▸ **REQUIRED ACTION**:
Your answer must be the full set of entries, repeated exactly.

▸ **THE INPUT**:
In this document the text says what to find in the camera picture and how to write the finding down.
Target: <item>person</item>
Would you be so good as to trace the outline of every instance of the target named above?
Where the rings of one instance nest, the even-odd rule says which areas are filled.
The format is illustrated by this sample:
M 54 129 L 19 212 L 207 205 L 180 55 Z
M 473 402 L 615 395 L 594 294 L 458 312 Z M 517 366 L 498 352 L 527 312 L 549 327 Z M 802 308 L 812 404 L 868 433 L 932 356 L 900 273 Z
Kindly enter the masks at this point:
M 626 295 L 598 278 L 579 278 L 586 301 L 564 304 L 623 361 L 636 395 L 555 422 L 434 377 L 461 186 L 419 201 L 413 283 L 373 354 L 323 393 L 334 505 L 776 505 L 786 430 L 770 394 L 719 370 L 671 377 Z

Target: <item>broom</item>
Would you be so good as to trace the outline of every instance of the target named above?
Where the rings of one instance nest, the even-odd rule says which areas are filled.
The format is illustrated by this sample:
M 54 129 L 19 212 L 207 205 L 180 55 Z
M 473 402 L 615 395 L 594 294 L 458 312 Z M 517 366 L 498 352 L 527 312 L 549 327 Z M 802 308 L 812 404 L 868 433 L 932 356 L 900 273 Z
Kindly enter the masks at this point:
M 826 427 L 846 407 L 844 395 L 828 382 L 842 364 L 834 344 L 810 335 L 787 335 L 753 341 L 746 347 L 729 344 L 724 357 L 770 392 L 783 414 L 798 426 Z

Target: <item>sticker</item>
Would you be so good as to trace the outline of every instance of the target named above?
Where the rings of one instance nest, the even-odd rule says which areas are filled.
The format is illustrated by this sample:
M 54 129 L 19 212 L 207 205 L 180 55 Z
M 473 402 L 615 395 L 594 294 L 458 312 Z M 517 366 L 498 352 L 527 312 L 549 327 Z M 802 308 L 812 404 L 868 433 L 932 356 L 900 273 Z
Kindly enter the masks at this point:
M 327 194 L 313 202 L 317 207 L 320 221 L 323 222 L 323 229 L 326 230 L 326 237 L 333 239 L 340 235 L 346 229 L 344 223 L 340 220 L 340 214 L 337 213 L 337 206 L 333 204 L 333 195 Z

▸ **OUTPUT OF THE EXERCISE**:
In this document the text says what to find in the camera picture and how to write the finding down.
Target: <item>person</item>
Would you be so good as to trace the outline of every instance of the target named above?
Where the rings of one instance nest, the even-odd rule says which areas are filled.
The format is illustrated by this sample:
M 54 129 L 19 212 L 207 205 L 180 55 Z
M 473 402 L 615 395 L 594 294 L 458 312 Z M 517 366 L 498 352 L 527 312 L 549 327 Z M 802 308 L 812 404 L 868 433 L 932 356 L 900 273 Z
Kindly enter the masks at this point:
M 626 295 L 598 278 L 579 278 L 586 301 L 564 304 L 623 361 L 636 395 L 555 422 L 434 377 L 461 186 L 419 201 L 413 283 L 373 354 L 323 393 L 334 505 L 776 505 L 786 430 L 770 394 L 719 370 L 671 377 Z

Target: <item>broom</item>
Would you be so good as to trace the outline of every instance of the target named above?
Where the rings of one instance nest, the even-odd rule says which areas are filled.
The format is illustrated by this sample:
M 54 129 L 19 212 L 207 205 L 180 55 Z
M 473 402 L 615 395 L 594 294 L 458 312 Z M 517 366 L 498 352 L 527 312 L 549 327 Z M 802 308 L 812 404 L 868 433 L 932 356 L 900 273 Z
Kindly enter the masks at this point:
M 826 427 L 846 407 L 844 395 L 828 382 L 842 364 L 834 344 L 810 335 L 787 335 L 753 341 L 746 347 L 729 344 L 724 357 L 770 392 L 783 414 L 798 426 Z

Target: <item>sticker</item>
Would you be so good as to trace the outline of every instance of the target named above?
Where the rings of one instance nest, the even-odd rule says which areas are filled.
The format is illustrated by this sample:
M 54 129 L 19 212 L 207 205 L 180 55 Z
M 473 402 L 615 395 L 594 294 L 458 312 Z M 517 366 L 498 352 L 527 312 L 549 327 Z M 802 308 L 812 404 L 868 433 L 932 356 L 900 273 Z
Kindly enter the masks at this point:
M 327 194 L 313 202 L 317 207 L 320 221 L 323 222 L 323 229 L 326 230 L 326 237 L 333 239 L 340 235 L 346 229 L 344 223 L 340 220 L 340 214 L 337 213 L 337 206 L 333 204 L 333 195 Z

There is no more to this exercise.